- DIRECTIONS FOR THIS TASK: Everything in the listing below should be repeated exactly.
________________________________________
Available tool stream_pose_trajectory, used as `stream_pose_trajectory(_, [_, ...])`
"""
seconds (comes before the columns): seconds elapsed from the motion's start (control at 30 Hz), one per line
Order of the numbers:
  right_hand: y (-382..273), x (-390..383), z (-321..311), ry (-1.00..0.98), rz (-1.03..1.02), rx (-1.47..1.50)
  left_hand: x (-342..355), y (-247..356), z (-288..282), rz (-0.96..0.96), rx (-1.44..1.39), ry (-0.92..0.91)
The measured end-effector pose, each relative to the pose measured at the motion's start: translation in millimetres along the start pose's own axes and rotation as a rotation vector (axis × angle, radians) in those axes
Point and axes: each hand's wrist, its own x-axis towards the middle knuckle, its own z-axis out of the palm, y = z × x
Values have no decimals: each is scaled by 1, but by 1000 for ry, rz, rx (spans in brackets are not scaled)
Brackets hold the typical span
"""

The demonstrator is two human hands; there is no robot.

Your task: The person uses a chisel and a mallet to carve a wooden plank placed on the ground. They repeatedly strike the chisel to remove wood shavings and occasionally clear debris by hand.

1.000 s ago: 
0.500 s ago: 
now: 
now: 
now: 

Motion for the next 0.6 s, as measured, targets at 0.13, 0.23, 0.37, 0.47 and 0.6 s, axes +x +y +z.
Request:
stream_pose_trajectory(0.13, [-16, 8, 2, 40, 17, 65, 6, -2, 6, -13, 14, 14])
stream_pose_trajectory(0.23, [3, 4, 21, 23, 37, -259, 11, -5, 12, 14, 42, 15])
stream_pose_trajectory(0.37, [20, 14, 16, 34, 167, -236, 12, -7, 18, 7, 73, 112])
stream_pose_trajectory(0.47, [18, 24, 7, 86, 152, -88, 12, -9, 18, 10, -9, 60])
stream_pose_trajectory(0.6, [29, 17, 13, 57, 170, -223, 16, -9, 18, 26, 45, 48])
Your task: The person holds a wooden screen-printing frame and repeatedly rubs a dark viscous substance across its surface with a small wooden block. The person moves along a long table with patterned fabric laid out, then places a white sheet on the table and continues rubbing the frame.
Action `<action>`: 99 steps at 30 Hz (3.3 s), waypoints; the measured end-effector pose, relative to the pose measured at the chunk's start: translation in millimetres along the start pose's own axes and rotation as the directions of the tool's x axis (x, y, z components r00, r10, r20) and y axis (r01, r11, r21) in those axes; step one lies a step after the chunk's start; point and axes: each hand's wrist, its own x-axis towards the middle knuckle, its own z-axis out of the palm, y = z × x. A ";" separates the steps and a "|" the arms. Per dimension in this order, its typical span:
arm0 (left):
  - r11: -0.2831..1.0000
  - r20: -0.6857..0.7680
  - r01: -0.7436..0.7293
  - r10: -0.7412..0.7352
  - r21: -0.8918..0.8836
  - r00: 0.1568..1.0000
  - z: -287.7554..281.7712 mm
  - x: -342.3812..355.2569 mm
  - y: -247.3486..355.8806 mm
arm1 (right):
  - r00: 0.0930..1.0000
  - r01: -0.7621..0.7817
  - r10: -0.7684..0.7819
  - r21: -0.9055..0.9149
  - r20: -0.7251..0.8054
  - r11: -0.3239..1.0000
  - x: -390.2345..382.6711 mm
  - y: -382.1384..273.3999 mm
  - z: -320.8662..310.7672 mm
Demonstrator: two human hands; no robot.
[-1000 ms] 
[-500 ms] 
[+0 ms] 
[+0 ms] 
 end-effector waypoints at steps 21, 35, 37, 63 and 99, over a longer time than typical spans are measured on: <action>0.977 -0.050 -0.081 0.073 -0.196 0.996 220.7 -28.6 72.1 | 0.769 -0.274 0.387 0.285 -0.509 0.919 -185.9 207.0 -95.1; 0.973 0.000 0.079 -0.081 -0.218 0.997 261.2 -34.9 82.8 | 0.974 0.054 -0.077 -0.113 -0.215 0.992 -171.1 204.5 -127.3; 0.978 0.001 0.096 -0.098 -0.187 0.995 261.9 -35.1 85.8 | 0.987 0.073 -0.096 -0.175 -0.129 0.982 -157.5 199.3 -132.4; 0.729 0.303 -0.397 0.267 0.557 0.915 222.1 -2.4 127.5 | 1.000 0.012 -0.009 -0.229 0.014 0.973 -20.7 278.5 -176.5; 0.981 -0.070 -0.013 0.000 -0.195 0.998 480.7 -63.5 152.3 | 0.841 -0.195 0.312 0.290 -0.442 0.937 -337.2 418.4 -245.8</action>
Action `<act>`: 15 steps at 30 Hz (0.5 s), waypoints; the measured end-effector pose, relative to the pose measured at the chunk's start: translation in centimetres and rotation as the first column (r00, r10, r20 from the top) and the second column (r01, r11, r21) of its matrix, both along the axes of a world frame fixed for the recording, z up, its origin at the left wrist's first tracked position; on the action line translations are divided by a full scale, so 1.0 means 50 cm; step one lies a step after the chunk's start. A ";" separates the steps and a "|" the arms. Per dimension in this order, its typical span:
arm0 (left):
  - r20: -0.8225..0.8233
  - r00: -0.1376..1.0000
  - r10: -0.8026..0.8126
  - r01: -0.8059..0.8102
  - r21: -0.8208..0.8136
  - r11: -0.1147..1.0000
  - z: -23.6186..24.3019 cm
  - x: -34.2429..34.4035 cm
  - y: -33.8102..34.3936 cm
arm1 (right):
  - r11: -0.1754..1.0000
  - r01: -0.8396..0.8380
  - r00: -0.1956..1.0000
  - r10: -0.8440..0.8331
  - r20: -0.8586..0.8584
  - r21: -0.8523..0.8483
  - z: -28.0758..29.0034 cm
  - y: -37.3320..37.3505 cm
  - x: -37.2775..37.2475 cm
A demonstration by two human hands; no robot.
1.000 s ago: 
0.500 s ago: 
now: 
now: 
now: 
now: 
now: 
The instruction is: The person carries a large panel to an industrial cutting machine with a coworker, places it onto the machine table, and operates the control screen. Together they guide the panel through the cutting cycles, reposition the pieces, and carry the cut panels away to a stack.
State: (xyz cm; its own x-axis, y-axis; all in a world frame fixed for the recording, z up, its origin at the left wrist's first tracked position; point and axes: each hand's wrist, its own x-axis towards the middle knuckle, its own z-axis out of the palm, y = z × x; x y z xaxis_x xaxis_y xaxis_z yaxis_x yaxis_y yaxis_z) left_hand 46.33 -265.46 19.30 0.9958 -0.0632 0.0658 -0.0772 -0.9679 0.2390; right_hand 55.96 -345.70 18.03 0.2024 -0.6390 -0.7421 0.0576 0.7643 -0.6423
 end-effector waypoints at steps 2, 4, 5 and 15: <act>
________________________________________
- TASK RESPONSE:
Available tool stream_pose_trajectory, used as `stream_pose_trajectory(_, [_, ...])`
"""
seconds (comes before the columns): seconds elapsed from the motion's start (control at 30 Hz), one per line
Order of the numbers:
  right_hand: y (-382..273), x (-390..383), z (-321..311), ry (-1.00..0.98), rz (-1.03..1.02), rx (-1.47..1.50)
  left_hand: x (-342..355), y (-247..356), z (-288..282), rz (-0.96..0.96), rx (-1.44..1.39), ry (-0.92..0.91)
The measured end-effector pose, each relative to the pose measured at the motion's start: translation in millimetres along the start pose's own axes and rotation as a rotation vector (axis × angle, radians) in those axes
Point and axes: each hand's wrist, its own x-axis towards the middle knuckle, its own z-axis out of the palm, y = z × x
Values have no decimals: each is scaled by 1, but by 1000 for ry, rz, rx (spans in brackets are not scaled)
Brackets hold the typical span
"""

The demonstrator is two human hands; there is no robot.

Your task: The person uses a chisel and a mallet to carve a wooden plank placed on the ground. They repeatedly strike the chisel to remove wood shavings and occasionally clear debris by hand.

1.000 s ago: 
0.500 s ago: 
now: 
now: 
now: 

Motion for the next 0.6 s, as measured, targets at 0.13, 0.23, 0.37, 0.47 and 0.6 s, axes +x +y +z.
Request:
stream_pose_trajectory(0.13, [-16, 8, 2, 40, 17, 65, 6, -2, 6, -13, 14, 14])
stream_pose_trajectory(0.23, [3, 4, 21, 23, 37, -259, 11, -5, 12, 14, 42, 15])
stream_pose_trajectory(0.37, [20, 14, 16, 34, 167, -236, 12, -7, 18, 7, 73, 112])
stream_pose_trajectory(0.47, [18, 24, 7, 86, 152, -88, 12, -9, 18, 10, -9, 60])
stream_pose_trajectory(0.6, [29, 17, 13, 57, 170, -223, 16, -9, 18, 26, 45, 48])
Your task: The person holds a wooden screen-printing frame and repeatedly rubs a dark viscous substance across its surface with a small wooden block. The person moves along a long table with patterned fabric laid out, then places a white sheet on the table and continues rubbing the frame.
Action `<action>`: 99 steps at 30 Hz (3.3 s), waypoints; the measured end-effector pose, relative to the pose measured at the chunk's start: translation in millimetres along the start pose's own axes and rotation as the directions of the tool's x axis (x, y, z components r00, r10, r20) and y axis (r01, r11, r21) in those axes; step one lies a step after the chunk's start; point and axes: each hand's wrist, its own x-axis towards the middle knuckle, its own z-axis out of the palm, y = z × x. A ";" separates the steps and a "|" the arms. Per dimension in this order, its typical span:
arm0 (left):
  - r11: -0.2831..1.0000
  - r20: -0.6857..0.7680
  - r01: -0.7436..0.7293
  - r10: -0.7412..0.7352
  - r21: -0.8918..0.8836
  - r00: 0.1568..1.0000
  - z: -287.7554..281.7712 mm
  - x: -342.3812..355.2569 mm
  - y: -247.3486..355.8806 mm
arm1 (right):
  - r00: 0.0930..1.0000
  - r01: -0.7621..0.7817
  - r10: -0.7684..0.7819
  - r21: -0.9055..0.9149
  - r20: -0.7251..0.8054
  - r11: -0.3239..1.0000
  - x: -390.2345..382.6711 mm
  - y: -382.1384..273.3999 mm
  - z: -320.8662..310.7672 mm
Demonstrator: two human hands; no robot.
[-1000 ms] 
[-500 ms] 
[+0 ms] 
[+0 ms] 
 end-effector waypoints at steps 21, 35, 37, 63 and 99, over a longer time than typical spans are measured on: <action>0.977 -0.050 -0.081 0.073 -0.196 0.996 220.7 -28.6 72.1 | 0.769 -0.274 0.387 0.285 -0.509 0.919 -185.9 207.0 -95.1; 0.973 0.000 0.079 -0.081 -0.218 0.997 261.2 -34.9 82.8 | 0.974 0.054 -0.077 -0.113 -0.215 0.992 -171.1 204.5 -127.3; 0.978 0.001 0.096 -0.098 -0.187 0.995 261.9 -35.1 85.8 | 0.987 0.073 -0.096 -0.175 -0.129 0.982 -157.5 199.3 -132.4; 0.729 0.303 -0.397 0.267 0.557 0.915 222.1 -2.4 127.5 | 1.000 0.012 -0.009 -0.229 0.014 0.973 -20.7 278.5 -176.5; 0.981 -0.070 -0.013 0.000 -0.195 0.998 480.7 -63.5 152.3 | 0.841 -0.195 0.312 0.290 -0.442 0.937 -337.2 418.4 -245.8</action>
Action `<act>`: 15 steps at 30 Hz (0.5 s), waypoints; the measured end-effector pose, relative to the pose measured at the chunk's start: translation in centimetres and rotation as the first column (r00, r10, r20 from the top) and the second column (r01, r11, r21) of its matrix, both along the axes of a world frame fixed for the recording, z up, its origin at the left wrist's first tracked position; on the action line translations are divided by a full scale, so 1.0 means 50 cm; step one lies a step after the chunk's start. A ";" separates the steps and a "|" the arms. Per dimension in this order, its typical span:
arm0 (left):
  - r20: -0.8225..0.8233
  - r00: -0.1376..1.0000
  - r10: -0.8026..0.8126
  - r01: -0.8059..0.8102
  - r21: -0.8208..0.8136
  - r11: -0.1147..1.0000
  - z: -23.6186..24.3019 cm
  - x: -34.2429..34.4035 cm
  - y: -33.8102..34.3936 cm
arm1 (right):
  - r11: -0.1754..1.0000
  - r01: -0.8396..0.8380
  - r00: -0.1956..1.0000
  - r10: -0.8440..0.8331
  - r20: -0.8586..0.8584
  - r21: -0.8523..0.8483
  - z: -28.0758..29.0034 cm
  - y: -37.3320..37.3505 cm
  - x: -37.2775..37.2475 cm
A demonstration by two human hands; no robot.
1.000 s ago: 
0.500 s ago: 
now: 
now: 
now: 
now: 
now: 
The instruction is: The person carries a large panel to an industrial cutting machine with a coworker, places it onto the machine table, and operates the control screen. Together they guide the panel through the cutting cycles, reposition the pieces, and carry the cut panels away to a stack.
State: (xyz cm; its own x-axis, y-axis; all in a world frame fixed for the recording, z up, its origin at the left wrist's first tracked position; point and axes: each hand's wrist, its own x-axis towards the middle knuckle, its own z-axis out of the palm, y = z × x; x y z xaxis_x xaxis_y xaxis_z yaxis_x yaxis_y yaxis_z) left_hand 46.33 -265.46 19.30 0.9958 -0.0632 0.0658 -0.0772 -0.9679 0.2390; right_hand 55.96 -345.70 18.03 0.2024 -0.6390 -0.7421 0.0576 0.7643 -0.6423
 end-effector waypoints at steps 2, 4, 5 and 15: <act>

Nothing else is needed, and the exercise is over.